# Setting up a registered charity for the benefit of a primary school



## z109 (11 Dec 2007)

Has anyone done this? 

Can anyone tell me what's involved?

Has it worked out for the benefit of the school? (Are businesses, for example, more likely to give where there is a tax benefit for them?).

TIA,
YM.


----------



## ClubMan (11 Dec 2007)

Any use?

 [broken link removed]


----------



## ubiquitous (11 Dec 2007)

yoganmahew said:


> Are businesses, for example, more likely to give where there is a tax benefit for them?).

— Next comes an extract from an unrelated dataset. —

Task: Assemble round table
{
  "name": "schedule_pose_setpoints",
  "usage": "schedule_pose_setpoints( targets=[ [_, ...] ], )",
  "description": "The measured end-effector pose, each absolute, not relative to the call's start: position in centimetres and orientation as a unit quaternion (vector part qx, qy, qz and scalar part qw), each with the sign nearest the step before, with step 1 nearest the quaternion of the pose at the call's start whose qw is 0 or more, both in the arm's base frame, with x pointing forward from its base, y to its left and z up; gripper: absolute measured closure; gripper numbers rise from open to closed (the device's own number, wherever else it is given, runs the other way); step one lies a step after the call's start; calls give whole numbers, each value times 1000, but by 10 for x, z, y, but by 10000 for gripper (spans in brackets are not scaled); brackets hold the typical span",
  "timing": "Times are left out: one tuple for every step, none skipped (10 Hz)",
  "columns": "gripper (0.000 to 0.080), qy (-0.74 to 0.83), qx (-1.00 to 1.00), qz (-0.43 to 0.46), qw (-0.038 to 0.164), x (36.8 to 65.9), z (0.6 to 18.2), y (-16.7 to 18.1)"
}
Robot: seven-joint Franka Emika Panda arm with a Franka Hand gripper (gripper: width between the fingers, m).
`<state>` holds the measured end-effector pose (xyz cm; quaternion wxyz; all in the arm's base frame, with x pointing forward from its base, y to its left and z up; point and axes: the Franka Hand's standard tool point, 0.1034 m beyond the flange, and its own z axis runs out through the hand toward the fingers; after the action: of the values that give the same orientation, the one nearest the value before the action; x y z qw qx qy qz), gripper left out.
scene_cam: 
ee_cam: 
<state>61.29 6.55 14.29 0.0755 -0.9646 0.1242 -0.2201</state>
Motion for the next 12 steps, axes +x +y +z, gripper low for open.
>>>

Ì can't really answer the remainder of your question but any business structured as a limited company will only get a tax break of 12.5% on any amount sponsored or donated, so the tax break itself is unlikely to be a significant motivation to them.


----------



## ClubMan (11 Dec 2007)

If a self employed person makes a personal charitable donation from his/her income can he/she not claim back income tax?


----------



## efm (11 Dec 2007)

ClubMan said:


> If a self employed person makes a personal charitable donation from his/her income can he/she not claim back income tax?


 
I thought it was the charity could claim the tax back, not the person making the donation (or is it different for self employed)?


----------



## z109 (11 Dec 2007)

efm said:


> I thought it was the charity could claim the tax back, not the person making the donation (or is it different for self employed)?


Yes, self-employed people claim back the tax themselves. PAYE workers can provide a PPS number and the charity can claim back the tax. Both claims only apply if more than EUR250 is donated to the charity within a tax year.

WRT business tax relief, most businesses (I hope!) have an amount set aside for local benficient works. 12.5% looks big to an accountant, so a tax-registered charity would have an eighth of an advantage over a non-registered one! Might be enough!


----------



## z109 (11 Dec 2007)

ClubMan said:


> Any use?
> 
> [broken link removed]


Some, I wasn't aware that it was possible to get a gift tax exemption for schools; unfortunately the school I want to make the donations efficient for would not be considered particularly disadvantaged, I think. I will check anyway, just in case this is something that has been missed, but what I am thinking of is more in the line of this:
[broken link removed]

I understand from this roughly how it is done, but not what else is 'involved', that is, are there many hoops to jump through! (The school is quite small, so the cost/benefit has to be considered).

Thanks,
YM.


----------



## SarahMc (12 Dec 2007)

The whole idea of charities being regulated by Revenue will soon be a thing of the past.  There is a new Charities Bill going through the motions at the moment.

It may be an idea to register with Revenue before this happens, as it may be that schools that are not designated disadvantaged will not be able to be a registered charity, but I imagine all those pre-approved will be registered (although this is not clear).


----------



## z109 (13 Dec 2007)

SarahMc said:


> The whole idea of charities being regulated by Revenue will soon be a thing of the past.  There is a new Charities Bill going through the motions at the moment.
> 
> It may be an idea to register with Revenue before this happens, as it may be that schools that are not designated disadvantaged will not be able to be a registered charity, but I imagine all those pre-approved will be registered (although this is not clear).


That's useful advice, thank you.


----------



## RainyDay (21 Dec 2007)

Why would you want a charity separate from the school itself? Why not just give money directly to the school?


----------